Publié le Vendredi 17 septembre 2021 à 18h00.

Alerte lourd en France bien blanche

À propos d’OSS 117 : Alerte rouge en Afrique noire, réalisé par Nicolas Bedos, sorti le 4 août 2021, 1 h 56.

Certains diront qu’on y est allé avec déjà une idée en tête. Difficile de leur donner tort, et le film de nous donner raison : avec Nicolas Bedos à la réalisation, le troisième opus de la comédie d’espions semble fait de la matière dont on fait les jeunes encravatés de droite, pour qui la franchise était devenue, un peu malgré elle, la référence culte.

Le grand détournement

Pourtant, les premiers films (Le Caire, nid d’espions et Rio ne répond plus, réalisés par Michel Hazanavicius) avaient réussi à manœuvrer dans un champ de l’humour où, généralement, il n’est même pas forcément nécessaire de trancher sur la nature des ressorts comiques en présence : bonnet blanc ? Blanc bonnet ? On trouvera bien quelqu’un pour en rire, et sus aux rabat-joies. À toutes fins utiles, commettons l’irréparable : essayons d’expliquer la blague. Le principe d’OSS 117, c’est de parodier les films de genre des années 1960. Alors que dans ces films rien ne résiste au super-mâle, le réel intérêt comique d’OSS 117 est de présenter les situations de manière à ce que le spectateur ait du recul sur le personnage et sa ringardise. C’est en fait d’Hubert Bonisseur de La Bath qu’on rit. Une manière subtile d’indiquer que ce ne n’est pas que l’époque qui a changé, mais que ce genre de fantasme viril a toujours été en décalage avec la réalité. Ce que le spectateur est invité à comprendre à travers le regard des autres personnages, notamment féminins : alors qu’habituellement elles valident le consensus d’admiration autour du personnage principal, dans OSS elles font exactement le contraire. Leur investissement dans les missions est en décalage complet avec le nombrilisme et l’ignorance de l’espion français, et elles sont déroutées non par son charisme mais par les propos affligeants que celui-ci tient à longueur de films. Permettant au spectateur de s’identifier à elles, et l’autorisant à confirmer qu’en effet, Hubert est bien ­complètement con.

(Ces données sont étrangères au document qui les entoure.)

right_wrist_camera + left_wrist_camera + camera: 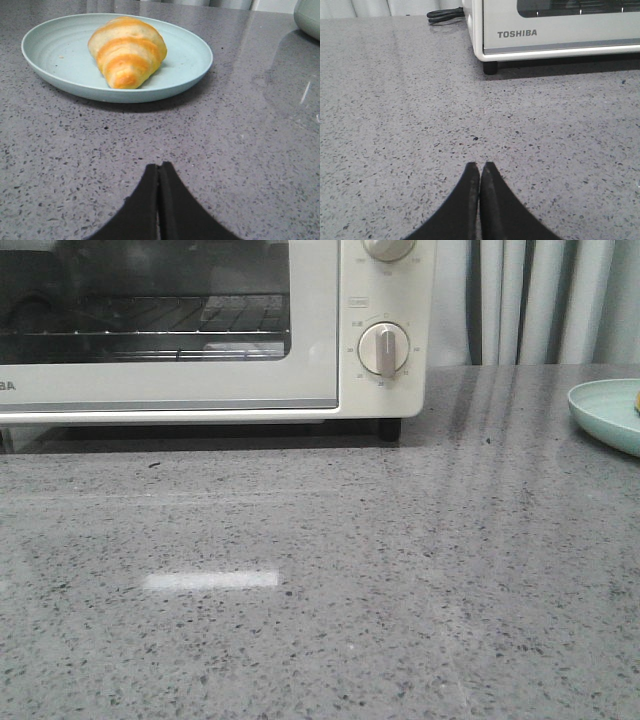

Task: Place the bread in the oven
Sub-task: 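Move the left gripper toward the toaster oven door handle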

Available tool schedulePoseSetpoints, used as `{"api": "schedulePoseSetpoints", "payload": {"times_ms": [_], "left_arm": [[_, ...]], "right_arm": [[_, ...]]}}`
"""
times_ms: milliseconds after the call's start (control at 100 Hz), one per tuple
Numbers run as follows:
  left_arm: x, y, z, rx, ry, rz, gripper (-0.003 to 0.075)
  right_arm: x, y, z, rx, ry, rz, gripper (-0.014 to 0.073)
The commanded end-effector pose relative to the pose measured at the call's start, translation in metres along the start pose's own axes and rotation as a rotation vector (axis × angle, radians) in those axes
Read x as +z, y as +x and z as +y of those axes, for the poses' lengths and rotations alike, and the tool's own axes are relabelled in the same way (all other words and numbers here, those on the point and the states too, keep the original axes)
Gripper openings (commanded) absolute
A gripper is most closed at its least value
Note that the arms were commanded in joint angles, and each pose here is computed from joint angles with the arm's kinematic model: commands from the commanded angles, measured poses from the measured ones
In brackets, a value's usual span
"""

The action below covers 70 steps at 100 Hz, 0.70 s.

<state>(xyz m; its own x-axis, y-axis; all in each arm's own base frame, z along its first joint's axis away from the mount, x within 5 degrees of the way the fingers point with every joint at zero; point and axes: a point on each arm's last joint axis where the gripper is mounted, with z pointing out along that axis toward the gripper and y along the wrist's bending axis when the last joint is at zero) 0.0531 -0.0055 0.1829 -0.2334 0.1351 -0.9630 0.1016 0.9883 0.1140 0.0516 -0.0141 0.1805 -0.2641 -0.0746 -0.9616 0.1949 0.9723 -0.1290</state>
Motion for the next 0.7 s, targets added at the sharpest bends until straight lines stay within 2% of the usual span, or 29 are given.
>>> {"api": "schedulePoseSetpoints", "payload": {"times_ms": [0,510,690], "left_arm": [[0.0004,0.0017,0.0004,-0.015,-0.014,-0.057,-0.0021],[0.0004,0.0017,0.0004,-0.015,-0.014,-0.057,-0.0021],[-0.0001,-0.0037,0.0019,-0.011,-0.03,-0.117,-0.0021]], "right_arm": [[-0.0002,0.0004,0.0006,-0.009,-0.001,-0.041,-0.0069],[-0.0002,0.0004,0.0006,-0.009,-0.001,-0.041,-0.0069],[-0.0002,0.0004,0.0006,-0.009,-0.001,-0.041,-0.0069]]}}
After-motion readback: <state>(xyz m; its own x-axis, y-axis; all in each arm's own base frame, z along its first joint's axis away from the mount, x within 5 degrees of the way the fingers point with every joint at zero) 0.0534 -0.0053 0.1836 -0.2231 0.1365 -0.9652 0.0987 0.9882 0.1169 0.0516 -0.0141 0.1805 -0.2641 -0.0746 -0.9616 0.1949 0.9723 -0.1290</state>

Il était un petit homme... pirouette, cacahouète

Malheureusement dans ce dernier volet, on sent surtout que Bedos, lui, peut trouver Hubert et ses remarques racistes et sexistes drôles en tant que telles. On ne se moque plus de l’absurdité de ces comportements et de leur bêtise : on est invité à en apprécier l’impertinence. D’ailleurs, OSS 1001, le personnage joué par Pierre Niney, censé être l’équivalent du personnage féminin qui apporte ce premier recul sur son partenaire, est peint comme un jeune donneur de leçons, dont la mort subite alors qu’il critique vertement OSS 117 est amenée comme un soulagement. Pour Bedos et tant d’autres, après tout « on plaisante ». C’est un peu acide pour certains mais c’est toujours préférable à la « bien-pensance ». Quant au fameux aspect critique sur la France, il s’est déporté sur d’autres éléments (la pseudo « indépendance » d’anciennes colonies africaines : pas si faux, mais pas si risqué). Le nationalisme n’est jamais directement tourné en ridicule. Ça ne vaut pas un gag sur le fait de ne pas pouvoir bander.

Macron 117

Le film a déjà fait plus de 1,5 million d’entrées. Encore une preuve qu’on ne peut vraiment plus rien dire. Ou peut-être que ceux qui ont la parole n’ont pas grand-chose à dire. On excuse Bedos : après cinq ans de quinquennat Macron où l’on voit Hubert Bonisseur de La Bath partout à la télé et à la radio, difficile de distinguer l’absurde de la réalité.